Coincidentally or not, at around the same time as I became aware of that damning verdict I happened across a Bloomberg news piece titled Accountant Shortage Spurs Call for Alternate CPA Path, Pay Bump. Here’s an extract from that:

  • Strict education requirements and stagnant pay deter aspiring accountants from joining the profession and staying in it. An industry proposal calls for big changes to fix these problems.
  • The proposal, released Tuesday, is the work of a group that a top accounting industry association convened last year to tackle the shortage of Certified Public Accountants, or CPAs.
  • Would-be CPAs should be allowed to earn equivalent college credit on the job, either through programs administered by colleges and universities or by a qualified employer, according to the group’s draft recommendations. Audit firms also need to step up pay for entry-level accountants and improve work-life balance, the group said.
  • “They have to change their business model and culture—that’s just a fact,” said Lexy Kessler, partner at accounting firm Aprio LLP and chair of the group. Its members include representatives from accounting firms, state CPA societies, and academia. “The most successful firms going forward will be the ones that make the change.”

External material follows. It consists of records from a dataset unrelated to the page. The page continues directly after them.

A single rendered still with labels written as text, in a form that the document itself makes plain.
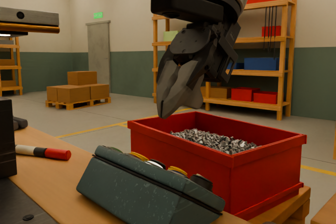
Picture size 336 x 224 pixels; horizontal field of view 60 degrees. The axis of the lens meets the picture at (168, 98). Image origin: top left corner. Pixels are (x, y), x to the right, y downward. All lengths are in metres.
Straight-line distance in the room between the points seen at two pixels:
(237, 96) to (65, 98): 3.46
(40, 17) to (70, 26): 10.37
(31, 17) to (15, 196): 0.24
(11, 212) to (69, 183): 0.08
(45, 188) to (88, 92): 6.22
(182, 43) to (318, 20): 5.36
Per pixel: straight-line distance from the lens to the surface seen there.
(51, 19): 0.47
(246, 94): 5.59
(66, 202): 0.37
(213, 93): 5.97
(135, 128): 0.65
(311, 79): 5.75
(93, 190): 0.35
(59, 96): 6.52
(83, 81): 7.02
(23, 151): 0.55
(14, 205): 0.39
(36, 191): 0.41
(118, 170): 0.33
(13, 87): 9.25
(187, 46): 0.44
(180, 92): 0.40
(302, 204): 0.67
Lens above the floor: 1.06
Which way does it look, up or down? 8 degrees down
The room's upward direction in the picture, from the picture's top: straight up

Without getting into the details, and while noting that the recommendations are specific to the US and its particular requirements, it seems reasonable to posit that any solution to the “audit quality” problem must also address the recruitment issue, or at least not be entirely misaligned with it. Both the Audit Reform Lab and the new US initiative focus on the deficiencies of the current education and qualification model, although it seems important to me to emphasize that allowing a greater diversity and flexibility of routes to becoming an accountant shouldn’t be read as making it “easier,” because the elements of accounting and financial reporting aren’t actually becoming easier. And there seems to be a potential tension between the Reform Lab’s list of necessary measures, which at the very least don’t sound like less work for audit professionals, and the above-mentioned desire for greater work-life balance. Part of the answer must surely lie, as also indicated by the Lab, in pulling back on what they call the more arcane or box-ticking aspects of audit, but if that’s the case, then we have to suppress our collective outrage (whether real or professed) when auditors and firms are caught out on minor matters. As I said before, I envisage audit continuing to be a primarily human discipline rather than an AI-driven one, and yet that depends on valuing and elevating and rewarding the aspects that are necessarily or at least preferentially human…

The opinions expressed are solely those of the author.

2 thoughts on “More on the quality of audits, or: your mission is confused!

  1. Fifty five years ago, before your time John, I liked to question the audit reports that we issued. “Presents fairly in accordance with generally accepted accounting principles”. Short and sweet compared to the essays of today. We debated the meaning of “presents fairly” and “presents fairly in accordance with generally accepted accounting principles”. Could “presents fairly” be in conflict with “generally accepted accounting principles”? Inherent in this questioning was professional scepticism at work (for which we were paid a yearly salary of $4,000).